Grade: 3.5/5.0
“Blindspotting,” written by and starring Daveed Diggs and Rafael Casal, settles itself cozily into the long tradition of site-specific filmmaking. At its heart, the film serves as a time capsule of what defines Oakland in 2018 — friendship, green juice, rap music and police violence.
It packs these themes together densely and charmingly, yet haphazardly, into the framework of the film’s overarching portrayal of the tensions that erupt from gentrification. These subthemes sometimes push through to the film’s surface at awkward and unexpected moments, and at other points, they are altogether absent. As a result, the film becomes the site of a clumsy but captivating balancing act.
No socially conscious film about the Bay Area in 2018 would be complete without addressing gentrification. “Blindspotting” brings this idea to the forefront early on with the film’s title sequence, a split-screen visual masterpiece that establishes the idea of two very different visions of Oakland coexisting. The careful eye with which director Carlos López Estrada captures the shifting Oakland landscape is remarkable, injecting the film with images that run the gamut from stunning to playful to outright disturbing.
Even given the complex backdrop painted for the film within its first few moments, its frenetic energy isn’t activated until Collin (Daveed Diggs) witnesses a murder committed by a police officer. Having made direct eye contact with the policeman at fault, Collin is visibly haunted by what he saw. But just as suddenly as he was perturbed, Collin seems to forget the incident altogether. Collin’s memory of the murder weaves its way through the entirety of the film, and yet, more often than not, it is lost into the greater tapestry, re-emerging only when Collin is alone with his thoughts. What feels like a life-altering moment becomes just another day in Collin’s hectic life.
Collin typically spends time with his lifelong best friend, the smooth-talking salesman and code-switching expert Miles (Rafael Casal). While Diggs’ Collin can be unconvincing on his own, when he and the brashly spontaneous Miles come together, their chemistry is completely hypnotizing. Collin enables Miles’ worst tendencies, many of which seem to stem from the fact that Miles is a white man who constantly feels the need to work to prove that he belongs in Oakland. When the two are forced to confront the fault lines of their friendship late one night, their confrontation is as explosive as it is tender.
The film’s grappling with gentrification reveals itself most gloriously when Collin and Miles, the self-appointed representatives of an older Oakland, collide with gentrifying techies — sometimes with mockery and other times with outright violence. And yet, Collin and Miles’ observations on the matter come all too often in the form of throwaway jokes. Their rapid wit somehow completely vanishes and is replaced by stale jokes that rarely go much further than a quick, “So what’s the deal with $10 green juice, eh?”
Such bland jokes are painfully obvious (and abundant) blemishes in a script that is otherwise so inventive and full of various other explorations of gentrification. It’s just one symptom of the film’s biggest issue — it presents a wide assortment of themes but ultimately fails to thoroughly explore them, sometimes even losing them altogether. “Blindspotting” bit off more than it could chew, but the film has its heart in the right place. That it seeks to portray these often misportrayed and even more often ignored issues of Oakland today — through riveting performances and plotlines — makes the film undeniably praiseworthy.

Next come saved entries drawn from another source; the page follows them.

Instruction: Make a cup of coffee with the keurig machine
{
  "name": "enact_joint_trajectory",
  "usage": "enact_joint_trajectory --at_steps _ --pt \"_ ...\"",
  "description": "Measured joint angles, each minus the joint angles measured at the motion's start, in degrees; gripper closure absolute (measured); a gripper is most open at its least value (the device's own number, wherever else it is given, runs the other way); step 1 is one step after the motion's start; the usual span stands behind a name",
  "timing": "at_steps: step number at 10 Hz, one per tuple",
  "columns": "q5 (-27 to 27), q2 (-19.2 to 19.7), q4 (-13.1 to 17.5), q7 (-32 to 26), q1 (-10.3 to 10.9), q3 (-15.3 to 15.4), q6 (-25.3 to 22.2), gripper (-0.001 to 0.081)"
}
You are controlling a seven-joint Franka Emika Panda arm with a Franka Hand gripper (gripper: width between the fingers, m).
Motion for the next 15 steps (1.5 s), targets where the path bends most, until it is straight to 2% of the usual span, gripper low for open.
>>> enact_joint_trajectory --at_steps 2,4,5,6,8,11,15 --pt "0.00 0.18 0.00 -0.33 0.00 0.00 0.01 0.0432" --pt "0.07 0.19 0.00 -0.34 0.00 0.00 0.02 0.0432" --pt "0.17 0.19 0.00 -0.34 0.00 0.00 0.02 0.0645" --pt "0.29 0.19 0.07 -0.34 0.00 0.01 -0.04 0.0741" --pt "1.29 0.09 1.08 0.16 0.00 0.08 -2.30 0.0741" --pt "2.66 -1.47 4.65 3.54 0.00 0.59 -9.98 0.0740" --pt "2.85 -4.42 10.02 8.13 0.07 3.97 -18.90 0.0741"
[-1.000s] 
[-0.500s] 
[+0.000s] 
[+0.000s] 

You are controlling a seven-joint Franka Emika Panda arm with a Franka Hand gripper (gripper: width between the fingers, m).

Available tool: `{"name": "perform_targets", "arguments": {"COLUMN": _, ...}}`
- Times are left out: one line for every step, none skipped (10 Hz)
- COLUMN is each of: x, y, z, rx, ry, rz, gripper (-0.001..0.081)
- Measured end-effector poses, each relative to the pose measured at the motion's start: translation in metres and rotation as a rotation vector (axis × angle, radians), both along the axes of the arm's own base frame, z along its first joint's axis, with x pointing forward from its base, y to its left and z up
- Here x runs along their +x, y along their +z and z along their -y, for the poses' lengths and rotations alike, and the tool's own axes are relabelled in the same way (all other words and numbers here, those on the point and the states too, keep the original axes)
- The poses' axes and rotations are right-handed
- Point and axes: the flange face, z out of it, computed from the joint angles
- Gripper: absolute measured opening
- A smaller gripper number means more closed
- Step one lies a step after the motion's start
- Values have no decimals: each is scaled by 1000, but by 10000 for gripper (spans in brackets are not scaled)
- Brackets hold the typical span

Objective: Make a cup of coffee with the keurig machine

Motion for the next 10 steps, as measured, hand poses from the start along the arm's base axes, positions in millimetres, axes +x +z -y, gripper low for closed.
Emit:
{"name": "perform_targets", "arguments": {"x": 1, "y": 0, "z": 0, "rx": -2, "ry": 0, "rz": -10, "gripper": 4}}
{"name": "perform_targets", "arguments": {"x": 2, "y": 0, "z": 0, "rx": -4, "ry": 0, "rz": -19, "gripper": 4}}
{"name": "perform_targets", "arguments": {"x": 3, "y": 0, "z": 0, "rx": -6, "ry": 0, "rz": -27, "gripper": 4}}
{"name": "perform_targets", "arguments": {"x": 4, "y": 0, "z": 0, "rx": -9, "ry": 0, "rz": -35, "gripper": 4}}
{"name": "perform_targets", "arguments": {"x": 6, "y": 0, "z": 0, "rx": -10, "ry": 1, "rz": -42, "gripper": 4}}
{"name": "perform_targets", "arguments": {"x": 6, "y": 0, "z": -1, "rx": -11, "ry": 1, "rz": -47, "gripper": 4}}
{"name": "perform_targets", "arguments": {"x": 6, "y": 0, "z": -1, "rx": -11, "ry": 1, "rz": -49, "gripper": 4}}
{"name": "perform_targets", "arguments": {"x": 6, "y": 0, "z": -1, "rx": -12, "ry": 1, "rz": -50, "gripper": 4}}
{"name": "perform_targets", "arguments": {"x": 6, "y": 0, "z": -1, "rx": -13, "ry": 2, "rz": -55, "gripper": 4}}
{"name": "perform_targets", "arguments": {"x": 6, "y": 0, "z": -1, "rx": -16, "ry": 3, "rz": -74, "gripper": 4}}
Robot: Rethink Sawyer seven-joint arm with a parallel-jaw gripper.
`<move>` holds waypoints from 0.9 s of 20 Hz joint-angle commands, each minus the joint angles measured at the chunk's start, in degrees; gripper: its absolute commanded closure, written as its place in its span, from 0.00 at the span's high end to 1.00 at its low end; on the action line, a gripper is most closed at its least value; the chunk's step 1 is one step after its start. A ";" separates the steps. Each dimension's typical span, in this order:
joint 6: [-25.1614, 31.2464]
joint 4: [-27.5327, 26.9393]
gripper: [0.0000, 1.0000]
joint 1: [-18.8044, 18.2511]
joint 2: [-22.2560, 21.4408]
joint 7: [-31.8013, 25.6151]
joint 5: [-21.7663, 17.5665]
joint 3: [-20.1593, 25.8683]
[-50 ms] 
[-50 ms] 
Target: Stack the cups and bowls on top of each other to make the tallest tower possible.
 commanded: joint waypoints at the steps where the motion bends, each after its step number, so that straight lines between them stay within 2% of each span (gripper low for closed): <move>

“Blindspotting” is at once sprawling and contained. It tells the story of a whole period of a city’s history, yet it does so by examining a small handful of lives within that city. It should be obvious to anyone examining the film’s premise that it will certainly not be able to provide solutions or even answers to any of the grand questions that it presents. Instead, the film’s greatest victory stems from the fact that it raises all the right questions.
“Blindspotting” opens Friday at Grand Lake Theatre in Oakland.